A collection of posts by David Weber containing background information for his stories, collected and generously made available Joe Buckley.

Do you plan ahead for which characters die?

  • Series: Honorverse
  • Date: April 11, 2009

I know from the moment that I introduce them that some characters are going to die. Paul Tankersley was a case in point in the Honorverse, as was the original Sean MacIntyre in Mutineers' Moon, or Raoul Courvosier. Others end up dying (or living, against original plans) because of something the story demands. And some of them end up dying because I write military fiction and in military fiction, good people die as well as bad people. Military fiction in which only bad people -- the ones the readers want to die -- die and the heroes don't suffer agonizing personal losses isn't military fiction: it's military pornography. Someone who write military fiction has a responsibility to show the human cost, particular because so few of his readers may have any personal experience with that cost.
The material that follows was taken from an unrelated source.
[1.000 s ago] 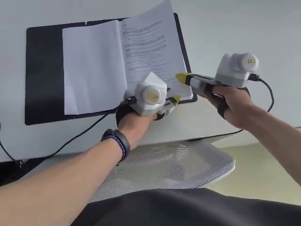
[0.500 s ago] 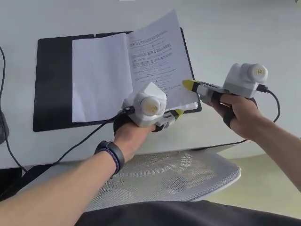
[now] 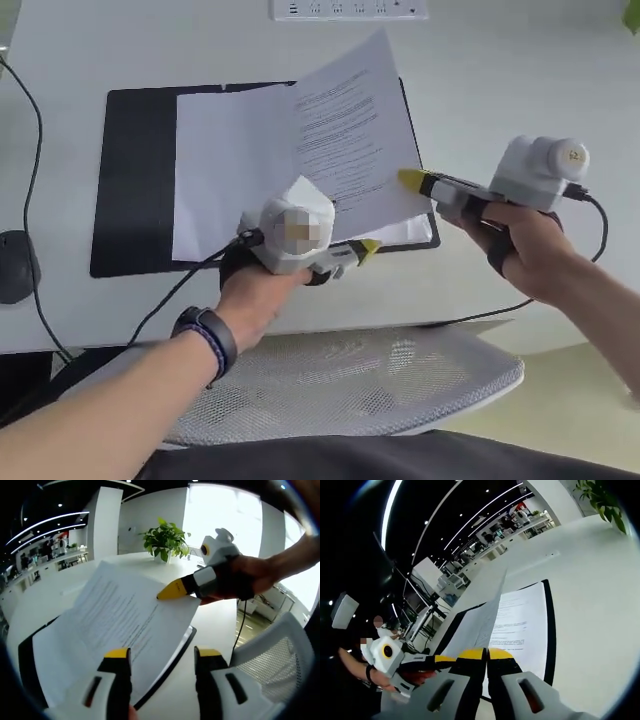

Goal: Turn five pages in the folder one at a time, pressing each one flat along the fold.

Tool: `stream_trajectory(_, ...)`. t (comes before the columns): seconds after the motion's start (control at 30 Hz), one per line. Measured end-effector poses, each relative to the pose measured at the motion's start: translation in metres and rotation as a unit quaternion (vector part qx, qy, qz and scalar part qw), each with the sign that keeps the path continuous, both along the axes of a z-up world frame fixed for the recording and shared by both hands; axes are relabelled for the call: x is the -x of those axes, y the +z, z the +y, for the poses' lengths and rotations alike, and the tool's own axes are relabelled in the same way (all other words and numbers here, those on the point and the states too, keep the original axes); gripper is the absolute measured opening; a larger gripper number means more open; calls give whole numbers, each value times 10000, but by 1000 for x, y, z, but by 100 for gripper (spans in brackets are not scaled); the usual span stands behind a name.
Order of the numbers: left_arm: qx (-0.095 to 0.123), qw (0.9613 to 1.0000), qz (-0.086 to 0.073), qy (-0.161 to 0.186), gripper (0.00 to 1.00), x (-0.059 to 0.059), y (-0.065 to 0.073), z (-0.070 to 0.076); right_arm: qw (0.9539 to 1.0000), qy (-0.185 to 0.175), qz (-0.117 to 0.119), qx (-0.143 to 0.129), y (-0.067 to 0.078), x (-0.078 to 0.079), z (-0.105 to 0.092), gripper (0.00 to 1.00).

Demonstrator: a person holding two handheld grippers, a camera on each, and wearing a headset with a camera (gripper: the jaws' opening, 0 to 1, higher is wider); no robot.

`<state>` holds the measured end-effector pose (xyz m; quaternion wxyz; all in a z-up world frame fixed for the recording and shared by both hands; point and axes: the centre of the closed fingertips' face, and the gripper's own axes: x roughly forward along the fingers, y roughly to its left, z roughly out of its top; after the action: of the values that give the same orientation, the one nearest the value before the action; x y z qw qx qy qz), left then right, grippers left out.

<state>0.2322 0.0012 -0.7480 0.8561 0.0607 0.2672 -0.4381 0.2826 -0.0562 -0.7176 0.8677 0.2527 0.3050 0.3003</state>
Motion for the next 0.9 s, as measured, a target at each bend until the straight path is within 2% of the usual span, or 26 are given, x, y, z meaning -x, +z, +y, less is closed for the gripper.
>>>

In answer to your specific questions, I knew that one of the middies was going to be killed in the confrontation with the Jessyk Combine ship. The fact that Ragnhild wound up as Terekhov's personal shuttle pilot made it her. And in AAC, it was actually Honor who was supposed to die and McKeon who was supposed to arrive too late to save her. Due to some things which happened when Eric and I started collaborating, elements I had planned for a post-Honor Honorverse (if that makes sense) got pulled forward considerably in time. As a result, there wasn't time for me to have Honor's child mature to a point of dealing with the new generation of problems. I won't pretend that I was heartbroken to not killer her after all, since it had never been something I'd looked forward to, but that was the original game plan.